Common Metabolic and Genetic Tests
In the UK, all newborn babies are routinely screened, by heel prick bloodspot testing early in life. In the UK 95% of babies are expected to have had a heel prick blood sample collected by day 8 after birth. All regions in England screen babies for three important metabolic and genetic defects. These are:

•   Phenylketonuria (PKU)
•   Congenital hypothyroidism (CH)
•   Cystic fibrosis (CF)

Some English regions also now screen for one or more of the following conditions:

•   Diseases associated with abnormal forms of haemoglobin in the blood, such as Sickle cell anaemia and thalassaemia
•   Medium-chain acyl-CoA deficiency (MCADD) 

These programmes are overseen by the UK Newborn Screening Committee (NSC). The NSC review the case for screening for other conditions, particularly in the light of new technology such as Tandem mass spectrometry screening (tandem MS), a technique that can detect blood markers which are associated with over 20 inherited metabolic disorders with just one test.

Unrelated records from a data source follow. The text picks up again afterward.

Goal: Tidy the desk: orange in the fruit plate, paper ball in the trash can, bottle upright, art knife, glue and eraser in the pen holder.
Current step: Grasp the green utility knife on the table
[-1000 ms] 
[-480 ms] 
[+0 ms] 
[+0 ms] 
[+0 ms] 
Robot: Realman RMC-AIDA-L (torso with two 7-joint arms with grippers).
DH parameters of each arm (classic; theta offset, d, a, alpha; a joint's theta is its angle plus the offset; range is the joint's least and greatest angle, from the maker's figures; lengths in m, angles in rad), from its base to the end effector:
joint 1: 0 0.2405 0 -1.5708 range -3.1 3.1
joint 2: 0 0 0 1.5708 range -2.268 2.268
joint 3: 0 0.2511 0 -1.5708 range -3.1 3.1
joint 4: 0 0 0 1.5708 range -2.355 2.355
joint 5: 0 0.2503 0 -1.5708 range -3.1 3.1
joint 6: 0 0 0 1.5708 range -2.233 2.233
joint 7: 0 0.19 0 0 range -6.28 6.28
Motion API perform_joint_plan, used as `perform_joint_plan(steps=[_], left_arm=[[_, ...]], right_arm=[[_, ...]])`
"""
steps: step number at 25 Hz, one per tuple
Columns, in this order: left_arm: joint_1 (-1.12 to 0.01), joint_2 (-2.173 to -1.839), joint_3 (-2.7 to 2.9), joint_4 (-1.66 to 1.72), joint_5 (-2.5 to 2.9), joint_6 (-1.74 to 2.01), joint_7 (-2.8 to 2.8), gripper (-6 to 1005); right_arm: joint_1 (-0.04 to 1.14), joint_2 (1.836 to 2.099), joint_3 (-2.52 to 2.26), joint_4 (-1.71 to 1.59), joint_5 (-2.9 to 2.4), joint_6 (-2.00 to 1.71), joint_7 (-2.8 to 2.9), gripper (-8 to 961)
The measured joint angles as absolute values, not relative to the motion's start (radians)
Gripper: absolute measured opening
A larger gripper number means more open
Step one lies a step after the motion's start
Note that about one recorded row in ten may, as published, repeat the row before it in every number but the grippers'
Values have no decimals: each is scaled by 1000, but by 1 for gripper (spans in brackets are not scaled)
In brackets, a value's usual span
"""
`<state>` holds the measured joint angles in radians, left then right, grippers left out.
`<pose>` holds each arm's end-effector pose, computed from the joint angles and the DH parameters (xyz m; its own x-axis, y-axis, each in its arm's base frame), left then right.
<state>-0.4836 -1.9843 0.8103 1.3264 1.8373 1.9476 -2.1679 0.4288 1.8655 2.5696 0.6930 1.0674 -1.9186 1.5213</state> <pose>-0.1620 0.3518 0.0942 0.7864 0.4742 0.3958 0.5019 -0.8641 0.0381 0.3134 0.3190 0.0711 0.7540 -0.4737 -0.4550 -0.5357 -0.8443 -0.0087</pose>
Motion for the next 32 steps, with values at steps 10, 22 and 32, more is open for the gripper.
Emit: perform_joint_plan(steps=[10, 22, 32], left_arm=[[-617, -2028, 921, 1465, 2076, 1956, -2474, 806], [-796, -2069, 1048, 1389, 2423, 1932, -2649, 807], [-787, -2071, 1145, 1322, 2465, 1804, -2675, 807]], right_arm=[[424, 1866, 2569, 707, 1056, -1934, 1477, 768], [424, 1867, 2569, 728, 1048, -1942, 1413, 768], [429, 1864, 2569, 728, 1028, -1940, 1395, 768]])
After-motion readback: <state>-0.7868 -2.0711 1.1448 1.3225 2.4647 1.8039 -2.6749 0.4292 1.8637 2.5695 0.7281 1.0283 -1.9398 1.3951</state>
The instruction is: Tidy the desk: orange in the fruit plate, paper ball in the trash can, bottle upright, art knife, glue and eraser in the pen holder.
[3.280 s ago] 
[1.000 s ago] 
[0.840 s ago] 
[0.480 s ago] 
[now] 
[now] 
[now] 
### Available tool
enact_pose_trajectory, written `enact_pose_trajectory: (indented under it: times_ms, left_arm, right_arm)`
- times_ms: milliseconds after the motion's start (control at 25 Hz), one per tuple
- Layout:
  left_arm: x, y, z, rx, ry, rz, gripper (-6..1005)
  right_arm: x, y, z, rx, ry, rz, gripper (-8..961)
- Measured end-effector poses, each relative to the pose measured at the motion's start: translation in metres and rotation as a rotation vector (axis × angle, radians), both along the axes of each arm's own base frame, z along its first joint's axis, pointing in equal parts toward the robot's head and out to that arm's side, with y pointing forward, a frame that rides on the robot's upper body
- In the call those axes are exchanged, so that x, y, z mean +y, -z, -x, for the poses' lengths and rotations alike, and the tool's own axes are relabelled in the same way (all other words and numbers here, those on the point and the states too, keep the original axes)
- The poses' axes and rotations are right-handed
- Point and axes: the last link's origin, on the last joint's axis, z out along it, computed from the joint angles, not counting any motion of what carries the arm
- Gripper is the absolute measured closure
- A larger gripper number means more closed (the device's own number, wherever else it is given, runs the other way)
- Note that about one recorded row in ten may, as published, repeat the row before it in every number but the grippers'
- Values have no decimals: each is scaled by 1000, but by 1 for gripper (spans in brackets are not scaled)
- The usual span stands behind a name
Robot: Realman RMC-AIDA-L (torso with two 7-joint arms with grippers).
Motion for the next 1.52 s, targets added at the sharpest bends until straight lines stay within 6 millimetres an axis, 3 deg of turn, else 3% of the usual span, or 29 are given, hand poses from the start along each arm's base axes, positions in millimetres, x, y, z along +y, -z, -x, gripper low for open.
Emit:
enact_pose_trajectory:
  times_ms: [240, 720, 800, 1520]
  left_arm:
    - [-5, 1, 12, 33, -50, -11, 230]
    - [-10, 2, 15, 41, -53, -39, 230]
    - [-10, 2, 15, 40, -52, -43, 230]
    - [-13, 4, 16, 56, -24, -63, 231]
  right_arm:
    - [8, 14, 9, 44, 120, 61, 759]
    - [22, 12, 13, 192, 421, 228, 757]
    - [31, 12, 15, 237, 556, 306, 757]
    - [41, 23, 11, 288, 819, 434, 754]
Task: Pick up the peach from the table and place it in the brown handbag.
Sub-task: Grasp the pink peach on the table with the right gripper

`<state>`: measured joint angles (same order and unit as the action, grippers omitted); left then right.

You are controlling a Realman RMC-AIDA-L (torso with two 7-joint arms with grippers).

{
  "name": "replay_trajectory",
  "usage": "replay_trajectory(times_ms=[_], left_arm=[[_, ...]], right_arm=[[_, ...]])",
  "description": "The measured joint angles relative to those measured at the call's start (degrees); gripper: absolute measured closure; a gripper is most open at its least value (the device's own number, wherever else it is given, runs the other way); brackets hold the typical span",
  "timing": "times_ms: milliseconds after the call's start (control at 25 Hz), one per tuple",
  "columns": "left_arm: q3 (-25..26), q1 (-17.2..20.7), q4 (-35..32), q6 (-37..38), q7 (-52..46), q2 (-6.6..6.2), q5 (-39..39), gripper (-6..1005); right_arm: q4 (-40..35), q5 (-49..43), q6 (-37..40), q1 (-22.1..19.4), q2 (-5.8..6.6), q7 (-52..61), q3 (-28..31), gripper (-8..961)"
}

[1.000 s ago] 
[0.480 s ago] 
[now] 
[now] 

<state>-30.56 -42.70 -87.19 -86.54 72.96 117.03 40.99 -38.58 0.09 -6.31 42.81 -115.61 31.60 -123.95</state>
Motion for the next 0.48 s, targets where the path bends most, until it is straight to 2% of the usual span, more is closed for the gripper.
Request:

A Health Technology review concluded that tandem MS justifies the introduction of newborn screening for glutaric aciduria type 1 (GA1) and MCADD as therapeutic advances for these conditions may prevent a neurological handicap. A case could also be made for neonatal screening for congenital adrenal hyperplasia (CAH) which has been shown to be beneficial in other countries and for Biotinidase deficiency, which is of low incidence in the UK (estimated 1:100,000) though this may be outweighed by the simplicity of the screening methodology and the benefits in prevention of serious neurological disease. However, the accepted criteria for screening are not currently met for galactosaemia, tyrosinaemia type 1, homocystinuria and maple syrup urine disease, familial hypercholesterolaemia, peroxisomal disorders, urea cycle defects, trace metal disorders, purine or pyrimidine disorders, or lysosomal disorders.

Newborns who have certain symptoms or who are born to mothers who may have been exposed to certain pathogens may have a TORCH screen performed. TORCH is an abbreviation for the infections tested for and ie Toxoplasmosis, Other (including syphilis, varicella zoster and parvovirus), Rubella, Cytomegalovirus, and Herpes simplex virus. These infections are not serious for the mother but account for 2-3% of congenital disability.